Namun demikian, tidak semua informasi bisa serta-merta dibagikan kepada negara mitra. Berdasarkan ketentuan Pasal 4 ayat (3) PMK No. 39/2017 dan Pasal 3 ayat (3) PER-24/PJ/2018, terdapat sejumlah kriteria yang harus dipenuhi agar informasi dapat dipertukarkan. Pertama, jika terdapat dugaan hilangnya potensi penerimaan pajak secara signifikan di negara mitra. Kedua, apabila ditemukan indikasi adanya pembayaran kepada wajib pajak di negara mitra yang kemungkinan tidak dilaporkan kepada otoritas pajak setempat. Ketiga, jika wajib pajak dari negara mitra menerima pengurangan atau pembebasan pajak di Indonesia yang berpotensi menimbulkan kewajiban pajak tambahan di negaranya. Keempat, ketika kegiatan usaha yang dilakukan oleh wajib pajak Indonesia dan negara mitra melibatkan negara ketiga yang menyebabkan berkurangnya pembayaran pajak di salah satu atau kedua negara. Kelima, jika terdapat dugaan bahwa pengurangan pajak terjadi akibat praktik transfer keuntungan yang tidak mencerminkan transaksi ekonomi yang sebenarnya dalam suatu kelompok usaha.

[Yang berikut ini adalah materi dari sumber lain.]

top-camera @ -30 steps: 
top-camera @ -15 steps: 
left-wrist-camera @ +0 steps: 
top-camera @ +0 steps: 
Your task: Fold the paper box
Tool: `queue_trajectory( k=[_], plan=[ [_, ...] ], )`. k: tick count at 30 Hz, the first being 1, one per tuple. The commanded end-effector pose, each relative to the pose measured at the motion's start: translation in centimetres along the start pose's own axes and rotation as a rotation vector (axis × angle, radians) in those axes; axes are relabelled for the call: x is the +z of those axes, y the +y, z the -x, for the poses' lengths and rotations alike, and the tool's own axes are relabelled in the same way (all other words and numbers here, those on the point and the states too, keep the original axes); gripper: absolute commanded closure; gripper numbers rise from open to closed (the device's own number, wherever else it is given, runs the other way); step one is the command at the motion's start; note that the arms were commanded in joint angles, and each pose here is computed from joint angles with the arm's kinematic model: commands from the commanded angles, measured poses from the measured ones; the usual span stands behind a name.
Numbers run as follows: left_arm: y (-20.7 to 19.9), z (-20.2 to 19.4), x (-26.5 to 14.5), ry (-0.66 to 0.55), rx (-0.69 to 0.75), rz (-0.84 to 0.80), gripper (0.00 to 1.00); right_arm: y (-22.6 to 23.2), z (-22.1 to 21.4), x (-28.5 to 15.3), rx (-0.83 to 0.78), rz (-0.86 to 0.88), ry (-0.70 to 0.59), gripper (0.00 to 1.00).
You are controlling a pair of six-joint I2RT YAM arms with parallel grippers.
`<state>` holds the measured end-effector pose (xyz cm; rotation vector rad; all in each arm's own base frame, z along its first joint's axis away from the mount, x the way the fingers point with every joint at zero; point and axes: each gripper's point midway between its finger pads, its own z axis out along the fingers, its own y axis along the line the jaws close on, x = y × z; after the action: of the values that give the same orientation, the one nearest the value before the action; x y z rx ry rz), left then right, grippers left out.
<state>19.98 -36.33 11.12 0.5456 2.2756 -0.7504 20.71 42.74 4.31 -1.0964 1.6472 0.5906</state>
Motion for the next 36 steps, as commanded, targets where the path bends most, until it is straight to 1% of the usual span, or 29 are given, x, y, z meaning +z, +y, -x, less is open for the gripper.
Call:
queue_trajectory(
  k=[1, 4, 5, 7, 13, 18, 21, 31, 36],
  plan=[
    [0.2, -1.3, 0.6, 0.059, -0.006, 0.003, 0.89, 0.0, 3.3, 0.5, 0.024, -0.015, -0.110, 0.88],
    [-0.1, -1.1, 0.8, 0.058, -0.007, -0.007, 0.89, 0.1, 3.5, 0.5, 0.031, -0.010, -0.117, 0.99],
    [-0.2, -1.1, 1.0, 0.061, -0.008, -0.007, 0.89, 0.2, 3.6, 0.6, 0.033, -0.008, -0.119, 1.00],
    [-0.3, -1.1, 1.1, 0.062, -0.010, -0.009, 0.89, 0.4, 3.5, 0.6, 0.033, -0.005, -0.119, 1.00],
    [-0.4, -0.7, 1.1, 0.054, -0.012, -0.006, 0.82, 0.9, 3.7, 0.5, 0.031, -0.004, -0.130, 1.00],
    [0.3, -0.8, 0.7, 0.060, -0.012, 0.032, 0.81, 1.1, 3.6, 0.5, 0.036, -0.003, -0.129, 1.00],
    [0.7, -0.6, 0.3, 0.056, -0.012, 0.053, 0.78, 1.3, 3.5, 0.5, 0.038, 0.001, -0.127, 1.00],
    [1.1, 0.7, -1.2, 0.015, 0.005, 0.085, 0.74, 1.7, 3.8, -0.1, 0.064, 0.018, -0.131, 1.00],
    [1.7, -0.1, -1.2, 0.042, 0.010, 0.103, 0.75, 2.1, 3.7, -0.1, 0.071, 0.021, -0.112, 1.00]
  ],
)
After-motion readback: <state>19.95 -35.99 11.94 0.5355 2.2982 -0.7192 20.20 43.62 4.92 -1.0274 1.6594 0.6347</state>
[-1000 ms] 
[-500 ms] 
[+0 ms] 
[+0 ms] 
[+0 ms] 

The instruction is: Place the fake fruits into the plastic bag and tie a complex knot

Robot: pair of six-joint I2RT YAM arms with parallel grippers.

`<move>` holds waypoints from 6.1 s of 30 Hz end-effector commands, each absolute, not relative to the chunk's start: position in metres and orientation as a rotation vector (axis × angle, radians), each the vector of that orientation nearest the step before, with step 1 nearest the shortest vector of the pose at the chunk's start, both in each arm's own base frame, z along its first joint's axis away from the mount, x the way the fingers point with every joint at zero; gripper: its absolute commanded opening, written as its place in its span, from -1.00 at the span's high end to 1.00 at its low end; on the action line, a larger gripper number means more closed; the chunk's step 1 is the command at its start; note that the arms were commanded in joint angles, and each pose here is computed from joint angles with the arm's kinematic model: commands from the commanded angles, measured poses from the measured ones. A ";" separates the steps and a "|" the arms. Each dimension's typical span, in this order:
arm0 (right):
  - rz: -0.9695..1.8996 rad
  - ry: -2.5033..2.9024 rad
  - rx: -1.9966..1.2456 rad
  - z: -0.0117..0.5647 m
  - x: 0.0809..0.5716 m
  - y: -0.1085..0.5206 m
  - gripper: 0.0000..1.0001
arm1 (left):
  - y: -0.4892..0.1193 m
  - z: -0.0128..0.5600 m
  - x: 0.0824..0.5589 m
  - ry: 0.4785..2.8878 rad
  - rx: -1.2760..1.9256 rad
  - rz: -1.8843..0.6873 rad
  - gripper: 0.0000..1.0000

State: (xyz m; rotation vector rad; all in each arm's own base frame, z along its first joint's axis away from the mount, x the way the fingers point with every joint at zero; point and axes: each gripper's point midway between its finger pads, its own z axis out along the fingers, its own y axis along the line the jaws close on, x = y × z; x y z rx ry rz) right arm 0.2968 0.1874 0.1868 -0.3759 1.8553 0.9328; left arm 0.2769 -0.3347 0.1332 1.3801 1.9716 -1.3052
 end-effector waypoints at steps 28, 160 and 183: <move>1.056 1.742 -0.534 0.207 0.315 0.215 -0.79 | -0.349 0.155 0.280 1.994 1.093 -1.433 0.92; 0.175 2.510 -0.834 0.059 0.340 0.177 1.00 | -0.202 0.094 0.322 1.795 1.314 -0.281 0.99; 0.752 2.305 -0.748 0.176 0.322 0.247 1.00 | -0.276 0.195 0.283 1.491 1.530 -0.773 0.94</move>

Perlu diingat bahwa informasi yang dipertukarkan dalam SEOI bersifat sangat rahasia. Setiap unit kerja di lingkungan DJP wajib menjaga kerahasiaan data yang diperoleh dan tidak boleh menggunakannya untuk keperluan selain perpajakan. Informasi yang didapatkan juga tidak boleh disalahgunakan di luar konteks perpajakan. Apabila ada pelanggaran terhadap prinsip kerahasiaan tersebut, maka akan dikenakan sanksi sesuai dengan ketentuan hukum yang berlaku di Indonesia.
Berdasarkan informasi dari situs resmi DJP, SEOI menjadi bagian integral dalam sistem pertukaran informasi perpajakan secara global. Mekanisme ini dirancang untuk melengkapi bentuk pertukaran informasi lainnya seperti pertukaran otomatis (Automatic Exchange of Information/AEOI) dan pertukaran berdasarkan permintaan (Exchange of Information on Request/EOIR). Dengan adanya SEOI, DJP dapat berperan secara lebih aktif dan strategis dalam menjalin kerja sama internasional guna mengamankan penerimaan pajak nasional.
Lebih jauh lagi, kerja sama melalui SEOI menjadi salah satu langkah konkret untuk memberantas penghindaran pajak lintas negara secara lebih efektif. SEOI memperkuat posisi Indonesia dalam sistem perpajakan global yang saling terhubung dan transparan, sekaligus menegaskan komitmen pemerintah dalam menciptakan sistem perpajakan yang adil dan berkeadilan, baik untuk skala nasional maupun internasional.